• _WORK TO COMPLETE_
Filter the listing below for "wrong" and report every line that has it.

Segment Open

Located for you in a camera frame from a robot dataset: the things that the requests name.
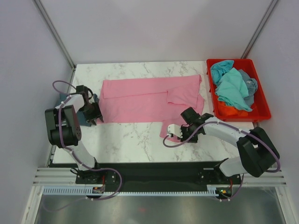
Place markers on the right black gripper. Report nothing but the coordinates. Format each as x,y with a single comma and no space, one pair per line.
184,138

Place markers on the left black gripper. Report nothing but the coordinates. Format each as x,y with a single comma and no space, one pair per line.
96,115

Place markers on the pink t shirt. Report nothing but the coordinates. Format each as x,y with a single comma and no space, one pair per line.
150,100

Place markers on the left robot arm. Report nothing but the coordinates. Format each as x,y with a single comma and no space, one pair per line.
63,127

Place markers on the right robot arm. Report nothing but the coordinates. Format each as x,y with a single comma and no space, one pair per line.
257,154

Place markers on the folded dark blue t shirt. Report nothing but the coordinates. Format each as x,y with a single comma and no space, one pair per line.
80,114

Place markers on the orange garment in bin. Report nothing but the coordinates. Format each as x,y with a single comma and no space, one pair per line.
225,110

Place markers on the teal t shirt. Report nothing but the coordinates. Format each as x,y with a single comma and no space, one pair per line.
230,86

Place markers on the red plastic bin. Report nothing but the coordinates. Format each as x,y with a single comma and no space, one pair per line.
260,110

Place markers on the grey blue t shirt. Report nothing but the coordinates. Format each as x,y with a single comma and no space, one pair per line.
252,87

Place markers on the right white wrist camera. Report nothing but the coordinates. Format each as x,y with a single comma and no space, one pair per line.
174,130

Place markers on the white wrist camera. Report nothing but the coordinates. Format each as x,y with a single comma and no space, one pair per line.
174,130
95,98

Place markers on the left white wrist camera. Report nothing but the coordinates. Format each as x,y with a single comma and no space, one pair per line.
95,98

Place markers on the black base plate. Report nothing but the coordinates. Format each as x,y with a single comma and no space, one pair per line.
160,165

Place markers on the white slotted cable duct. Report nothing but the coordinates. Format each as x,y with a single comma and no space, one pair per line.
93,191

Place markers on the aluminium frame rail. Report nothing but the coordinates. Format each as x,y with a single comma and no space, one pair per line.
202,177

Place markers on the left corner aluminium post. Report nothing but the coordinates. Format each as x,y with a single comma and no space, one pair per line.
50,25

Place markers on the corner aluminium post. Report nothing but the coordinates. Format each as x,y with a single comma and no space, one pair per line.
50,25
262,24

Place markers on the right corner aluminium post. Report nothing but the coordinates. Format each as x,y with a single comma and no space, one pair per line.
262,24

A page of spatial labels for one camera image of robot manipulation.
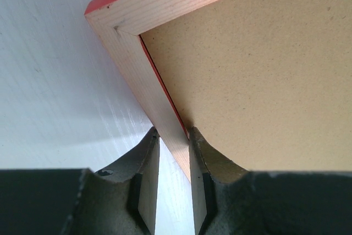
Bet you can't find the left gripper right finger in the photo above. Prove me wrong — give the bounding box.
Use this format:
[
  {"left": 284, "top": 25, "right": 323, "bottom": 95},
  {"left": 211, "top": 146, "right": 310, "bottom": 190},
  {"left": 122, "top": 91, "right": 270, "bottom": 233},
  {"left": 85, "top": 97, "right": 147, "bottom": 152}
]
[{"left": 189, "top": 127, "right": 351, "bottom": 234}]

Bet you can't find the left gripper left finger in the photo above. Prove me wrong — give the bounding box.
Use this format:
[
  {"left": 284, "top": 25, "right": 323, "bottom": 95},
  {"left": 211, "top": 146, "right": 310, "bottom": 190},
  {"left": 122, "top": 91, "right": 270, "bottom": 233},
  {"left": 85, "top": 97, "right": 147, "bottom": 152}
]
[{"left": 1, "top": 128, "right": 160, "bottom": 234}]

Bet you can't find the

Segment Closed

• _EXERCISE ANSWER_
Bet you can't find the left gripper right finger in the photo above. Prove me wrong — give the bounding box.
Bet you can't find the left gripper left finger in the photo above. Prove me wrong — give the bounding box.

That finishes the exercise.